Широкий угол | страница 33



Карми кивнул. Я подумал, что это слова его отца не такие, как надо, причем в бесконечном количестве смыслов.

– Он знает, что я не такой, как все, и я это чувствую каждый раз, как он смотрит мне в глаза. Я так больше не могу. Когда он на меня пялится, мне просто хочется, чтобы меня не было.

– Ты это вообще о чем?

– Он прав, – продолжил Карми. – Но я ничего не могу с этим поделать.

– Быть не таким, как все, еще не значит быть не таким, как надо. Никогда больше так не говори. Я тоже не такой, как все, разве не видишь? Я совсем не такой, как мои родители. Но дело в том, что сейчас мы застряли здесь, и нам кажется, что так будет всегда. А надо просто переждать несколько лет, потерпеть, и все наладится. Сейчас мы зависим от родителей, но чем дальше, тем меньше. Однажды я стану самостоятельным, и ты тоже, а все, что происходит сейчас, превратится в воспоминание. Я всегда себе это говорю. В конце концов, главное – не то, что ты отличаешься от других, а то, что ты похож на самого себя.

Карми не ответил.

Песах прошел, все сказанное растворилось во времени, оставив за собой шлейф шрамов и дурных воспоминаний. Родители заявили, что они вне себя из‐за случившегося во время седера, но проблемы с Эзрой отступили на второй план из‐за проблем с мистером Таубом, так что я мог посвятить себя учебе.

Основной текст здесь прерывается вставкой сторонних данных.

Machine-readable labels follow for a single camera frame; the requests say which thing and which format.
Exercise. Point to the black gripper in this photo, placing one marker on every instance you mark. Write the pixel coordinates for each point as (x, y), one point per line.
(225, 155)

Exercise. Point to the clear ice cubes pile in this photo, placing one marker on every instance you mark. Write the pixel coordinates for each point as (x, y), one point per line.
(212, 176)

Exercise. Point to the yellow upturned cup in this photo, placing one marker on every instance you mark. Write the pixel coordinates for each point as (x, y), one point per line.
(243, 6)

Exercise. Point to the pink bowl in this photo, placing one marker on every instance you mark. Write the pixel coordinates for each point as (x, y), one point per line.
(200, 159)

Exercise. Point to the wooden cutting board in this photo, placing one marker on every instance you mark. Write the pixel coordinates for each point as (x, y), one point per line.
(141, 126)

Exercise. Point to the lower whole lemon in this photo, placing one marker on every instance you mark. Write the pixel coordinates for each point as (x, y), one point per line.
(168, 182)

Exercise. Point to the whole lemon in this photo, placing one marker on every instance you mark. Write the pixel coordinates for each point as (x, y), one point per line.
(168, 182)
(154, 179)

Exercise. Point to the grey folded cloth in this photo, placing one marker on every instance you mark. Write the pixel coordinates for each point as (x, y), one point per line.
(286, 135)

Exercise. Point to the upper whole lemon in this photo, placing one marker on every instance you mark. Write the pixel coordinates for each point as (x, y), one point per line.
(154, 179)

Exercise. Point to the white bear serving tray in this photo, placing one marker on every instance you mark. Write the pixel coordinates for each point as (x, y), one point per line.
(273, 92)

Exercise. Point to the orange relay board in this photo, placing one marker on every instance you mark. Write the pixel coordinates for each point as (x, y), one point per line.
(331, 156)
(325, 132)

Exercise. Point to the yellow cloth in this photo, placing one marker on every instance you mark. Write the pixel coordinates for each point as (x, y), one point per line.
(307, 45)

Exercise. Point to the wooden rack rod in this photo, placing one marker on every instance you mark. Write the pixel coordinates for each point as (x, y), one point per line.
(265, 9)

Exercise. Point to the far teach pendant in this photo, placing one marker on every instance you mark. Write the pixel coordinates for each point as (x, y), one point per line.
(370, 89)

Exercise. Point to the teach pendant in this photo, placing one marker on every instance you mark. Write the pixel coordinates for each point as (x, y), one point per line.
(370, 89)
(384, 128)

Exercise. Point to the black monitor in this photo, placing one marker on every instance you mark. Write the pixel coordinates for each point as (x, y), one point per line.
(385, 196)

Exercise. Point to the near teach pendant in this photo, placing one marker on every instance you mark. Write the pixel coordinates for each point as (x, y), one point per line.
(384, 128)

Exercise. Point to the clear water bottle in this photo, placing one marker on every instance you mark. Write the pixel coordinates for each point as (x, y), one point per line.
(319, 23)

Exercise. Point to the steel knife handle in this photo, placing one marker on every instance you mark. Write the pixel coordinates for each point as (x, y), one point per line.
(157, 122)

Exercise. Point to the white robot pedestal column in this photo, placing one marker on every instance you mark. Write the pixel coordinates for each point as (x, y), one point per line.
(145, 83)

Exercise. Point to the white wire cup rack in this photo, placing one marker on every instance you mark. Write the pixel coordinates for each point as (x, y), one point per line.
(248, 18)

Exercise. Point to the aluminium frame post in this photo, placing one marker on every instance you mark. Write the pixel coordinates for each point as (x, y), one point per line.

Предпоследний год школы уже закончился. Готовясь к экзаменам, я слушал, как одноклассники болтают об университетах, в которые собираются подавать документы осенью. Они говорили о Пенсильванском, Бостонском и Нью-Йоркском, а я помалкивал, потому что еще не знал, что буду делать после школы. В нашей ультраортодоксальной общине учеба в университете была под строжайшим запретом, исключение делалось только для нескольких религиозных заведений Нью-Йорка, например Ешива-университета и колледжа Туро. Я думал, родители не будут против моего поступления туда, если я попрошу их разрешения. Но я не собирался просить никакого разрешения и постоянно мучился вопросом: чего же ты на самом деле хочешь, Эзра? Но какой бы ответ я ни находил, у меня перед глазами вставали полные неодобрения лица родителей. У меня не получалось строить планы на будущее и не думать о том, что они скажут и как будут сопротивляться моим решениям. Неопределенность усиливалась из‐за финансового вопроса. Перейдя в школу Нахманида, я, благодаря тете Сьюзи, получил стипендию, но от университетов, в которые мне хотелось бы попасть, ничего подобного ждать не стоило. Мы с Адамом часто обсуждали, как здорово оказаться в Нью-Йорке. Сама мысль о «Большом яблоке» меня завораживала. Но хотел ли я на самом деле учиться в университете? Разве я не мечтал стать профессиональным фотографом? Вот только какие у меня тогда будут заказы? В самой мысли о том, чтобы до самой смерти снимать свадьбы, было что‐то отвратительное. К тому же творческий образ жизни казался мне каким‐то малопонятным, и уж тем более не было ясно, как в таком случае себя обеспечивать. Я никак не мог успокоиться и не знал, как заговорить об этом с родителями.